Иван не ответил. Он налил себе бражки и залпом выпил полную кружку. Чужие смерти не могли восполнить утрату. Прошло много лет, а боль никак не утихала. Когда одинокий уродливый человек перебирал свои «сокровища» — предметы, украденные из домов пострадавших, то не чувствовал облегчения.
Бражка кипела в цыганской крови, и Гожы вдруг захотелось петь, она затянула красивую трогательную песню. В ней было все: боль, отчаяние, тоска, а главное — светлая надежда, пророчащая перемены к лучшему, которых так жаждала скитающаяся и одинокая душа! Иван слушал ее заворожено, а после, утерев слезы, сказал, что его приятель-цыган поет, как девчонка.
— А может я и есть девчонка! — рассмеялась Гожы и внимательно смотрела на Ивана, ожидая реакции. Он вдруг нахмурился и помрачнел, а ей пришлось успокоить его, соврав, что это выдумка. Дабы отвлечь от себя подозрения, девушка вскочила, и начала неистово танцевать, так двигались у них в таборе самые яркие представители цыганского рода. Иван хлопал в такт, смеясь, а она все больше и больше входила в раж и не заметила, что тряпка, удерживающая женственные формы ослабла, вдруг стало очевидно, что под взмокшей от усилий рубашкой женская грудь. Человек-медведь словно заледенел, Гожы не сразу поняла причину его столбняка.

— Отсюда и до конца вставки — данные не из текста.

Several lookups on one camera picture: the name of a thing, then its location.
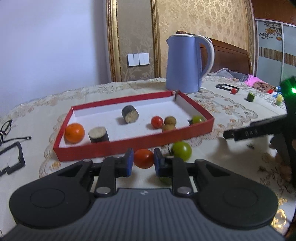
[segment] light switch panel
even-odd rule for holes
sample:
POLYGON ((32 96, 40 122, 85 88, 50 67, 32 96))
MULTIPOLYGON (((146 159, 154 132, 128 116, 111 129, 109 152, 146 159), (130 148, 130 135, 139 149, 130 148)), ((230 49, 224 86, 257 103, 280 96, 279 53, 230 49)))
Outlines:
POLYGON ((133 63, 134 63, 134 66, 140 65, 140 63, 139 63, 139 54, 138 53, 133 54, 133 63))
POLYGON ((149 53, 144 53, 144 61, 145 61, 145 64, 150 64, 149 53))
POLYGON ((128 54, 128 66, 135 66, 132 53, 128 54))
POLYGON ((139 60, 140 60, 140 65, 145 65, 145 59, 144 59, 143 53, 139 53, 139 60))
POLYGON ((149 53, 140 53, 139 54, 140 65, 150 64, 149 53))

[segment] green tomato
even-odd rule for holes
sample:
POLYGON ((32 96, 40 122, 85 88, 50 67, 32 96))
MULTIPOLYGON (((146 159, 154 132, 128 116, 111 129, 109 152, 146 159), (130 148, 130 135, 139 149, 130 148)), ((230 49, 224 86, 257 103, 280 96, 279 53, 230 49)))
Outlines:
POLYGON ((175 157, 180 157, 183 161, 187 161, 191 157, 192 149, 186 142, 176 142, 173 144, 171 152, 175 157))
POLYGON ((192 123, 196 124, 196 123, 201 123, 204 122, 205 119, 201 116, 201 115, 196 115, 192 118, 192 123))

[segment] wooden cylinder
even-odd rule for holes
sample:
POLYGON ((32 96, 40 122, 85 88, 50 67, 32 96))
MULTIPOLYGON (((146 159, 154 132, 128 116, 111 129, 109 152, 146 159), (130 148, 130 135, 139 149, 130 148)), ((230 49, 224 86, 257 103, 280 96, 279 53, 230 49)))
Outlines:
POLYGON ((126 123, 133 123, 139 118, 137 110, 132 105, 125 106, 122 109, 121 114, 126 123))
POLYGON ((89 139, 91 143, 97 143, 102 141, 109 141, 108 133, 105 127, 98 126, 89 131, 89 139))

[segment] table
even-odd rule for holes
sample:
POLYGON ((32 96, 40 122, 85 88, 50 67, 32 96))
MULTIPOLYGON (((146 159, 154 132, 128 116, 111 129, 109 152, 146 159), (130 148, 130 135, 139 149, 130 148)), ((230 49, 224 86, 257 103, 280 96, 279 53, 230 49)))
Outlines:
MULTIPOLYGON (((279 209, 272 226, 278 232, 285 234, 295 214, 295 190, 280 177, 279 165, 274 161, 275 150, 268 147, 270 137, 234 142, 232 139, 225 140, 222 136, 226 129, 246 126, 251 121, 284 114, 286 112, 284 104, 276 106, 274 98, 269 94, 224 77, 204 77, 202 86, 205 89, 188 96, 206 108, 214 116, 215 122, 211 133, 186 140, 193 151, 189 162, 194 162, 197 158, 205 159, 269 186, 279 201, 279 209), (232 95, 229 91, 215 88, 221 83, 236 86, 240 90, 232 95), (245 100, 250 91, 255 94, 253 103, 245 100)), ((7 116, 0 118, 0 124, 9 119, 13 120, 12 130, 6 138, 32 136, 32 140, 21 141, 26 166, 0 178, 0 235, 15 226, 9 211, 9 198, 17 188, 73 163, 59 162, 52 149, 71 106, 163 90, 165 90, 163 78, 97 85, 19 105, 7 116)), ((160 149, 163 153, 167 153, 170 146, 171 144, 160 149)), ((18 150, 12 149, 0 156, 0 168, 16 163, 17 155, 18 150)), ((93 159, 94 162, 102 160, 102 158, 93 159)), ((165 185, 155 176, 154 167, 139 169, 134 166, 131 177, 117 179, 117 187, 157 188, 165 185)))

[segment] cherry tomato
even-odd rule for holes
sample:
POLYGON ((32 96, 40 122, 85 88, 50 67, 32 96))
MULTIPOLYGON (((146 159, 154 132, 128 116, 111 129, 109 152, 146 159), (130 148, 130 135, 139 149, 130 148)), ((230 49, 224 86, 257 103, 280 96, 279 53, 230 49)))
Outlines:
POLYGON ((205 121, 205 119, 202 116, 200 116, 200 115, 196 115, 196 116, 194 116, 192 118, 192 123, 193 124, 201 123, 201 122, 204 122, 204 121, 205 121))
POLYGON ((142 169, 147 169, 153 166, 153 152, 147 149, 137 150, 133 155, 134 164, 142 169))
POLYGON ((155 129, 159 129, 162 127, 163 125, 163 119, 159 116, 154 116, 151 119, 151 125, 155 128, 155 129))
POLYGON ((183 161, 187 161, 191 157, 192 149, 186 142, 176 142, 172 146, 171 152, 175 157, 180 157, 183 161))
POLYGON ((232 88, 230 92, 231 92, 231 94, 235 95, 237 93, 237 89, 236 88, 232 88))

Он не задавал вопросов, она никак не комментировала увиденное им. Оба молчали и смотрели на костер. От усталости и выпитого цыганка быстро задремала. Сон ее был беспокойный. Проснулась она от того, что чудовище лежит на ней и, тяжело дыша, тискает округлую грудь, пытаясь при этом стащить с нее мужские штаны.
— Не заставляй меня снова это делать! — уверенно прошептала она, даже не сопротивляясь. Она знала, что отпор вызывает большее желание. То ли от бражки, то ли от отблесков костра ей вдруг померещилось, что вместо уродливого месива над собой она видит лицо Тагара. Очень быстро девушка высвободила украденный кинжал из ножен и всадила в Ивана. Он захрипел и задрыгался в предсмертных конвульсиях, так и не познав счастье соития.
— Что ж ты! Говорил, у тебя медвежья душа… А оказывается самая что ни наесть человечья! — зло произнесла Гожы, разглядывая остекленевшие глаза. Она вдруг поняла: ее больше не пугала смерть, наоборот, ей становилось забавно наблюдать: как хрупка человеческая жизнь!
— Я немного посплю, а утром решу, что с тобой делать! — женский голос звучал холодно и отстраненно.
У нового приятеля она многому научилась: бесшумно передвигаться по лесу, охотиться, определять стороны света, слышать и чувствовать опасность. На рассвете его тело она утащила в берлогу и подожгла вместе с его сокровищами. Глядя на огонь, Гожы с интересом размышляла: с кем все-таки воссоединился умерший Иван — со своей человеческой или медвежьей семьей?
— Прощай! Спасибо за ботинки! — мрачно произнесла она, глядя на огонь, и, развернувшись, поспешно пошла прочь, не оглядываясь.